Jesaja: de basis van het evangelie - Een volk in duisternis
Waarin Israël tekort schoot
In de eerste hoofdstukken van Jesaja krijgen we een soort probleemanalyse: wat was er mis met het verbondsvolk. Dat verbondsvolk bestond aanvankelijk uit alle twaalf stammen, maar na 722 v. Chr. alleen nog maar uit Juda, dat vanaf dat moment nog de enige vertegenwoordiger was. We vinden het sindsdien echter regelmatig aangeduid als Israël, ook bij Jesaja. Wie deze analyse leest en voldoende op de hoogte is met het voorafgaande deel van de Bijbel, herkent de problemen. Dit zijn de problemen met de wereldbevolking in het algemeen, maar hier op de schaal van Israël. Ooit was de hele wereld begonnen als Gods volk, maar de wereldbevolking was steeds meer haar eigen weg gegaan. Bij Sinaï had God Israël tot zijn verbondsvolk gemaakt, maar het was tenslotte dezelfde weg gegaan.
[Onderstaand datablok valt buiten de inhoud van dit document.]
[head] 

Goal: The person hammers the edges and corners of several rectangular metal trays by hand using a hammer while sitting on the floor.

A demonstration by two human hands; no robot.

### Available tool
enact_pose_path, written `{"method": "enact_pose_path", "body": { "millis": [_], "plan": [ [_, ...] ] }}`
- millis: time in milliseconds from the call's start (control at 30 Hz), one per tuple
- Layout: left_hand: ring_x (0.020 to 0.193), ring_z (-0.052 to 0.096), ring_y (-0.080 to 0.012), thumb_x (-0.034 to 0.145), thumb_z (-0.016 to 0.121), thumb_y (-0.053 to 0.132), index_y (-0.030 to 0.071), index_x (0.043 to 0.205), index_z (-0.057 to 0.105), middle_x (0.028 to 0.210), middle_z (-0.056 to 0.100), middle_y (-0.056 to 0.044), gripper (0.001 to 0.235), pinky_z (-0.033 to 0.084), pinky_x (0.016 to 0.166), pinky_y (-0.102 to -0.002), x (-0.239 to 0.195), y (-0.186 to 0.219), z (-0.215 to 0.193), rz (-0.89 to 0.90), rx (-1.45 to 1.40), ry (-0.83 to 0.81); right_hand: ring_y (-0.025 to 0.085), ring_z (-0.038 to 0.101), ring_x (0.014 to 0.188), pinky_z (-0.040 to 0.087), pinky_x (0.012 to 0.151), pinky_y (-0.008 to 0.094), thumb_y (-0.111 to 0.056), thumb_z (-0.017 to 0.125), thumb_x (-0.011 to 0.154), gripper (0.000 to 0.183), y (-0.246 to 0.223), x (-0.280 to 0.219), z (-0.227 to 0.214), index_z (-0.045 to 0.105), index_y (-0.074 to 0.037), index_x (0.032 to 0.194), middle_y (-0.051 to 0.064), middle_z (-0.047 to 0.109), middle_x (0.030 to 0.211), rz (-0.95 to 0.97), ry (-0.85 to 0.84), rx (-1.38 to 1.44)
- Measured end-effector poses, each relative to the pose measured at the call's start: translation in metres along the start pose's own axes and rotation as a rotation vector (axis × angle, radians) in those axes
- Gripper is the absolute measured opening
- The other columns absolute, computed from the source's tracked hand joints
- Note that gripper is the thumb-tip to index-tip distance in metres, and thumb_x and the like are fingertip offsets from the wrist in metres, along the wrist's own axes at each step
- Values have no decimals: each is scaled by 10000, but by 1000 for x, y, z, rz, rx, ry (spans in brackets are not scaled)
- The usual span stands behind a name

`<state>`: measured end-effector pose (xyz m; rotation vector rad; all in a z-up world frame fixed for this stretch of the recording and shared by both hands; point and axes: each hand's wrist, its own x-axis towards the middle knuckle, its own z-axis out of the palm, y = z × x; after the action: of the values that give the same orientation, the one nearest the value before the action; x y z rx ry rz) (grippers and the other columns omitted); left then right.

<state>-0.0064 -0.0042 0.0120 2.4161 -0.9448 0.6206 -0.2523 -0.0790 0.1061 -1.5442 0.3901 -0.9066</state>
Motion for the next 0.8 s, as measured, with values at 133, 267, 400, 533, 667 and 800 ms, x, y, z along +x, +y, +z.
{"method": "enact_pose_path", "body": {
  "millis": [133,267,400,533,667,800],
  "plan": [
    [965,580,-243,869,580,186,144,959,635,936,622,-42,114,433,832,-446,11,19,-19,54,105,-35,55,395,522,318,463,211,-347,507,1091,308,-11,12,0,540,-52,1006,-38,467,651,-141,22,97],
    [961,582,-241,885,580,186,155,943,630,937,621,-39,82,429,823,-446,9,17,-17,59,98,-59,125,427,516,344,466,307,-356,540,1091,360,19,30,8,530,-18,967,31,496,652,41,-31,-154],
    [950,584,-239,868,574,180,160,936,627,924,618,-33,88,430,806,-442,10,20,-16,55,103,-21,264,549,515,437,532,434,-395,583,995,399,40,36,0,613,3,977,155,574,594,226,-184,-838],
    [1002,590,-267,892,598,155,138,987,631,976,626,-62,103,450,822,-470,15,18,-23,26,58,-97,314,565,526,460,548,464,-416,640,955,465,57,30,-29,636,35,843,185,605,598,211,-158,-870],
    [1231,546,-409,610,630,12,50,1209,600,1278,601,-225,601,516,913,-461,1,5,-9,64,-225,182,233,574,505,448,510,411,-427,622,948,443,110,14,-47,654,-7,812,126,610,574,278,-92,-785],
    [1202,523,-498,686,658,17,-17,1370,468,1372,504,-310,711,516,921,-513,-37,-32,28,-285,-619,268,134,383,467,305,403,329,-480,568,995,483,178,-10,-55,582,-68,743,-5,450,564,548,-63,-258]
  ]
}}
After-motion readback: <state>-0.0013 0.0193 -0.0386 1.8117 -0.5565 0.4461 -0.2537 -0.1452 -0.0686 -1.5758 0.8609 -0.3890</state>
Net als de wijdere wereld om hen heen, waren zij afgedaald van het licht naar de duisternis, en duisternis is een soort sleutelbegrip voor deze hoofdstukken. Het volk had een stralend licht in een duistere wereld moeten zijn, maar was zelf tot duisternis vervallen. En ze zijn daar niet alleen maar door onoplettendheid terechtgekomen, ze hebben die weg ten dele zelfs bewust gekozen: ze wilden niet ‘anders’ zijn dan de rest van de wereld, ze wilden integendeel juist ‘net als de andere volken’ zijn.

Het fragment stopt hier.